Mittwoch, 08. April 2015

Thailands Putschführer lobt Russland als wahren Freund

Russlands Regierungschef Dmitri Medwedew hat den von westlichen Demokratien geschnittenen Putschführer in Thailand besucht. Mit Prayuth Chan-ocha, der sich nach dem Putsch im Mai 2014 zum Regierungschef ernennen ließ, vereinbarte er am Mittwoch in Bangkok eine engere Zusammenarbeit, unter anderem bei Investitionen und im Energiesektor. Prayuth lobte Russland als wahren Freund.

Prayuth Chan-ocha
Prayuth Chan-ocha

„Freunde beweisen sich in harten Zeiten“, sagte er. „Sie helfen und haben Verständnis.“

Westliche Demokratien haben Kontakte auf Minister- oder höherer Ebene mit Thailand eingefroren. Lediglich Staats- und Regierungschefs aus autoritär regierten Nachbarländern wie Kambodscha und Myanmar waren in Bangkok, sowie Minister aus China. China war eines der ersten Länder, das die Militärregierung nach dem Putsch anerkannte.

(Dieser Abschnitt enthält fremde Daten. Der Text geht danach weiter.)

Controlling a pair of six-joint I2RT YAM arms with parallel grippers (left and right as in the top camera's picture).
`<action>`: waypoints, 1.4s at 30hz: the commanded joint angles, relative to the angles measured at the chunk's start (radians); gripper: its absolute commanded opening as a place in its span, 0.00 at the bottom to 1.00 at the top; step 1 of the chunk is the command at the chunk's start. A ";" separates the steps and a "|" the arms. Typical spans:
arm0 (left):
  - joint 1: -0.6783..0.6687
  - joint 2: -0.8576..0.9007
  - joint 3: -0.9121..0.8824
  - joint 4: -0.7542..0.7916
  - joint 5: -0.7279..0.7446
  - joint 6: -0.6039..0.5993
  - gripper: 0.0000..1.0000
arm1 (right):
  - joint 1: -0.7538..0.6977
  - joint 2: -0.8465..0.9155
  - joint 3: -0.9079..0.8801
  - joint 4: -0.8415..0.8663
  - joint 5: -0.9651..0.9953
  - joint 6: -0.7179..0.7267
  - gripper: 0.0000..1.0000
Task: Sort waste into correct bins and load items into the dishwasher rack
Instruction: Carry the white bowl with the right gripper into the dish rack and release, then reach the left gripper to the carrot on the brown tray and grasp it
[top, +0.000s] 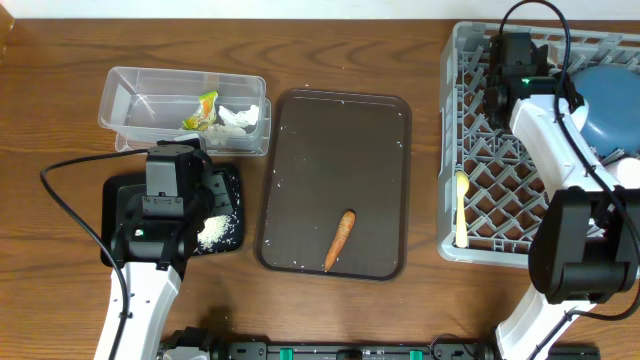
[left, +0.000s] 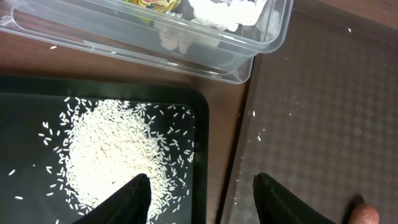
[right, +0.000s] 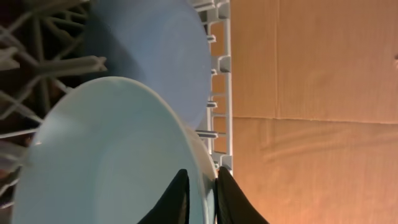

„Thailand ist mit seiner lebhaften Zivilgesellschaft zu liberal und offen, um mit Russland unter eine Decke zu kriechen“, sagte Thitinan Pongsudhirak von der Chulalongkorn-Universität. „Sich autoritären Ländern anzubiedern, könnte Thailand teuer zu stehen kommen.“

„Der Putsch ist eine einmalige Gelegenheit für China und Russland“, meinte Pavich Supapipat von der Consultingfirma Vriens & Partners. „Jahrelang war Thailand der einzige richtige Verbündete der USA auf dem südostasiatischen Festland, aber nach den Spannungen wegen des Putsches füllen Russland und China nun die Lücke.“ Während Medwedew in Bangkok war, lotete Thailands Vize-Regierungschef Prawit Wongsuwan in Peking tiefere Verteidigungszusammenarbeit aus.